Story Idea #10 – Elections in a time of cynicism

You know, with Libya, Iran, Egypt, et al. going through their violent rethinks of who they want as leaders, it’s easy to forget how fortunate you are if you live in a country where leaders and governments are changed by a peaceful vote of the people. I’m talking Canada for myself. And if you couldn’t guess, we’re in the midst of a federal election campaign.

(Note to Americans reading this: Up here national elections don’t happen on a fixed schedule. There’s a maximum term of five years, but the party in power will jump the gun if they’re riding high in the polls. Or the opposition parties can force an election if they can force enough “non-confidence” votes on an important matter in Parliament. The election right now was triggered because the ruling party was found in “contempt of Parliament” for withholding information that they were supposed to release to the opposition parties.

So now we each get to vote for one federal representative, called a Ministers of Parliament, who will represent our riding. The party with the most elected MPs usually forms the government. The leader of that party, elected by registered members of that party in a leadership campaign that may happen rarely, become Prime Minister, our version of President.)

Yet when election campaigns become little more than mud-slinging contests, the electorate gets pretty cynical. Attack ads may help get your candidate elected, but democracy as a whole suffers. But the process is fascinating. You see candidates getting the boot or losing their ridings because of old Facebooks posts. You hear about dirty or irresponsible financial dealings that had a candidate declare bankruptcy multiple times. You have votes for the sexiest candidate, hear radio announcers calling candidates crude names, start wondering in general about the venality of the human race or large portions thereof.

And hey, if there aren’t as many stories in there as you want to make up, I don’t know where else there would be. People like David Baldacci have built their careers on them.

But we’re doing short stories in these posts, so how about we focus on one first-time voter? She’s finishing high school, which she’s found a bit of a drag because she’s really bright and didn’t toe the line on the standard social and achievement expectations. She’s accepted into a good university and looking forward to starting as much because of the smart people she expects to meet there as anything. Then this election is triggered and she realizes she’s old enough to vote. She sees this opportunity, even more than going to university, as her chance to finally step out of her adolescence into her burgeoning adulthood.

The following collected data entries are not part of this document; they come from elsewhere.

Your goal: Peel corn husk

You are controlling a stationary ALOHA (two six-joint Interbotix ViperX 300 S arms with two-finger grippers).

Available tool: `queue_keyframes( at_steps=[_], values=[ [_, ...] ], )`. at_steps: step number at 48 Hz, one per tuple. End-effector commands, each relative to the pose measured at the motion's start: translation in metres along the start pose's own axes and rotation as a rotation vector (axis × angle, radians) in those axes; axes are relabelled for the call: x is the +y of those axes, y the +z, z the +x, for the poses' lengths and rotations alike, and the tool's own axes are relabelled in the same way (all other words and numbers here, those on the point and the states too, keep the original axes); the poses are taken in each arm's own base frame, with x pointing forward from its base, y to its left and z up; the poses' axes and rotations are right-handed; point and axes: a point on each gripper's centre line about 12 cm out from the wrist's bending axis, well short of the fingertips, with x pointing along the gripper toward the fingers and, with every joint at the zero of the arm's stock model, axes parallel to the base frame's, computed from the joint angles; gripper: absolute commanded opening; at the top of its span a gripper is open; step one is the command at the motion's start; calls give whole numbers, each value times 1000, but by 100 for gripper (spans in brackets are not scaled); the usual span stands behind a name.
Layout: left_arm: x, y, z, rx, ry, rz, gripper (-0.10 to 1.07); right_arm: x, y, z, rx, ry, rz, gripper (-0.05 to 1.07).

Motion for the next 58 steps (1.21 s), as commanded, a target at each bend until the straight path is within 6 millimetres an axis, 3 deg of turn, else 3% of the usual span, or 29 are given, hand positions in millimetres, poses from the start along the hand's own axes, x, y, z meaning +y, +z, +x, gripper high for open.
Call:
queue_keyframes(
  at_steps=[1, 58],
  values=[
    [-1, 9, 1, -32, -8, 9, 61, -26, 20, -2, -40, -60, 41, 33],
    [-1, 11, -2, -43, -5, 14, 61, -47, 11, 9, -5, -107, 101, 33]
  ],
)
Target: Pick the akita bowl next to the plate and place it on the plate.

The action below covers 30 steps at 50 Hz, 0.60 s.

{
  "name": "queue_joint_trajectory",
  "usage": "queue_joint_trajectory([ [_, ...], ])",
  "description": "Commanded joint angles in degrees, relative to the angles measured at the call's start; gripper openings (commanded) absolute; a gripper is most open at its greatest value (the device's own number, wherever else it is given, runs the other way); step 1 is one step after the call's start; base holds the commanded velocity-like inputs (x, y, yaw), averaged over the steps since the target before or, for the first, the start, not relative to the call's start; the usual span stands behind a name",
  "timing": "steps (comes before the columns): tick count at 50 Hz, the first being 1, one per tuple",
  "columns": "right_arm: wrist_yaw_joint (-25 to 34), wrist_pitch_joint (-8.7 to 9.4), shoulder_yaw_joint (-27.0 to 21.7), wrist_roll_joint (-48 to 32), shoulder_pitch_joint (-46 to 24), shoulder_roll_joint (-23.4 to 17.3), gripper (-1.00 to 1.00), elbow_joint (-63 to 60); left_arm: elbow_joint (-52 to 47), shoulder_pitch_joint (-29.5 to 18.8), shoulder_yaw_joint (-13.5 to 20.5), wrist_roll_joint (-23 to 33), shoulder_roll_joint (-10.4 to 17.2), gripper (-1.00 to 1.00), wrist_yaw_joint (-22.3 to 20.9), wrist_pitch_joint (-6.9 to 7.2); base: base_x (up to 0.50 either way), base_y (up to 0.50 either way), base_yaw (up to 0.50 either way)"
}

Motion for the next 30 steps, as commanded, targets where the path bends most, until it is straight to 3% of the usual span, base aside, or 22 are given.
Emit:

So there we’ve got a character and a setting. Of course, we’ll want to give the character more specifics if we decide to do this story. We’ll want to know her attractiveness, her family, her political and social and other views. Particularly since, starting with a character to launch this story, we’re probably mostly going to be interested in her personal growth and revelations. It’s a character piece. We want to understand and feel for/with her.

All we need now is the conflict. It could be something big, like some political dirt that for some reason becomes known only to our girl. But that sounds hokey to me. If I were doing it, I’d probably center her conflict on her feelings of wanting to be grown up and explore what that means in terms of the responsibility to vote. Does she need to vote strategically? Should she stand up to her friends or family who claim that voting for any of the candidates is wrong because they’re all liars?

I see it as a pretty earnest story where she goes from one position to the next, honestly struggling, until she finally makes some kind of radical choice like a faked assassination attempt or joining one of the campaigns and doing something outrageous like dancing naked to draw attention to some issue.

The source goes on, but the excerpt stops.